[DATASET ENTRIES — start]
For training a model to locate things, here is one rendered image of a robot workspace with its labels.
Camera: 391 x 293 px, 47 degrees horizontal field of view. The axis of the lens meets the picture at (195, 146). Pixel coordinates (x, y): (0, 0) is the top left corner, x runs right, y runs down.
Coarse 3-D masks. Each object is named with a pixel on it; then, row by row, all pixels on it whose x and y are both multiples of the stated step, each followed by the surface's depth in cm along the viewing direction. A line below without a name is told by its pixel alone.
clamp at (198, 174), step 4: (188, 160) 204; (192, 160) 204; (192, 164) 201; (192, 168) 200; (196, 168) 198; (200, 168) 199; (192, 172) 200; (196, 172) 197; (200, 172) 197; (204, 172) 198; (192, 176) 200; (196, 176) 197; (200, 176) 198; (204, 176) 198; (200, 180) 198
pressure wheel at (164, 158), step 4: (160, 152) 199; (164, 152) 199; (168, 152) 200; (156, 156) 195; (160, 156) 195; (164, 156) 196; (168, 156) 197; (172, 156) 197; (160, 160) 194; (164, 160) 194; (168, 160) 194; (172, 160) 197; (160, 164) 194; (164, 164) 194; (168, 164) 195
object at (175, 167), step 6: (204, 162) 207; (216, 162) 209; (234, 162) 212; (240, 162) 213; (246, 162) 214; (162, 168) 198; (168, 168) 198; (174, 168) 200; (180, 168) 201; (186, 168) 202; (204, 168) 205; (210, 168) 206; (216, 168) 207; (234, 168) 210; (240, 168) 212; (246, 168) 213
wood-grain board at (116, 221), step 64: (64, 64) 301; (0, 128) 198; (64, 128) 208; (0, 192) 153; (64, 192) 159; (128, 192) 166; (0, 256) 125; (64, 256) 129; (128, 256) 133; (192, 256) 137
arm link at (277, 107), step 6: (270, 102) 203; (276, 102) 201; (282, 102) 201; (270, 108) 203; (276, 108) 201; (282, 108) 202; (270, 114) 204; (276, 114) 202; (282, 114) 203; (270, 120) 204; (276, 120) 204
[DATASET ENTRIES — finish]
EXERCISE DESCRIPTION
Every single line in the records above must be written out exactly.

SOLUTION TO THIS TASK
For training a model to locate things, here is one rendered image of a robot workspace with its labels.
Camera: 391 x 293 px, 47 degrees horizontal field of view. The axis of the lens meets the picture at (195, 146). Pixel coordinates (x, y): (0, 0) is the top left corner, x runs right, y runs down.
Coarse 3-D masks. Each object is named with a pixel on it; then, row by row, all pixels on it whose x and y are both multiples of the stated step, each followed by the surface's depth in cm along the viewing direction. A line below without a name is told by its pixel alone.
clamp at (198, 174), step 4: (188, 160) 204; (192, 160) 204; (192, 164) 201; (192, 168) 200; (196, 168) 198; (200, 168) 199; (192, 172) 200; (196, 172) 197; (200, 172) 197; (204, 172) 198; (192, 176) 200; (196, 176) 197; (200, 176) 198; (204, 176) 198; (200, 180) 198
pressure wheel at (164, 158), step 4: (160, 152) 199; (164, 152) 199; (168, 152) 200; (156, 156) 195; (160, 156) 195; (164, 156) 196; (168, 156) 197; (172, 156) 197; (160, 160) 194; (164, 160) 194; (168, 160) 194; (172, 160) 197; (160, 164) 194; (164, 164) 194; (168, 164) 195
object at (175, 167), step 6: (204, 162) 207; (216, 162) 209; (234, 162) 212; (240, 162) 213; (246, 162) 214; (162, 168) 198; (168, 168) 198; (174, 168) 200; (180, 168) 201; (186, 168) 202; (204, 168) 205; (210, 168) 206; (216, 168) 207; (234, 168) 210; (240, 168) 212; (246, 168) 213
wood-grain board at (116, 221), step 64: (64, 64) 301; (0, 128) 198; (64, 128) 208; (0, 192) 153; (64, 192) 159; (128, 192) 166; (0, 256) 125; (64, 256) 129; (128, 256) 133; (192, 256) 137
arm link at (277, 107), step 6: (270, 102) 203; (276, 102) 201; (282, 102) 201; (270, 108) 203; (276, 108) 201; (282, 108) 202; (270, 114) 204; (276, 114) 202; (282, 114) 203; (270, 120) 204; (276, 120) 204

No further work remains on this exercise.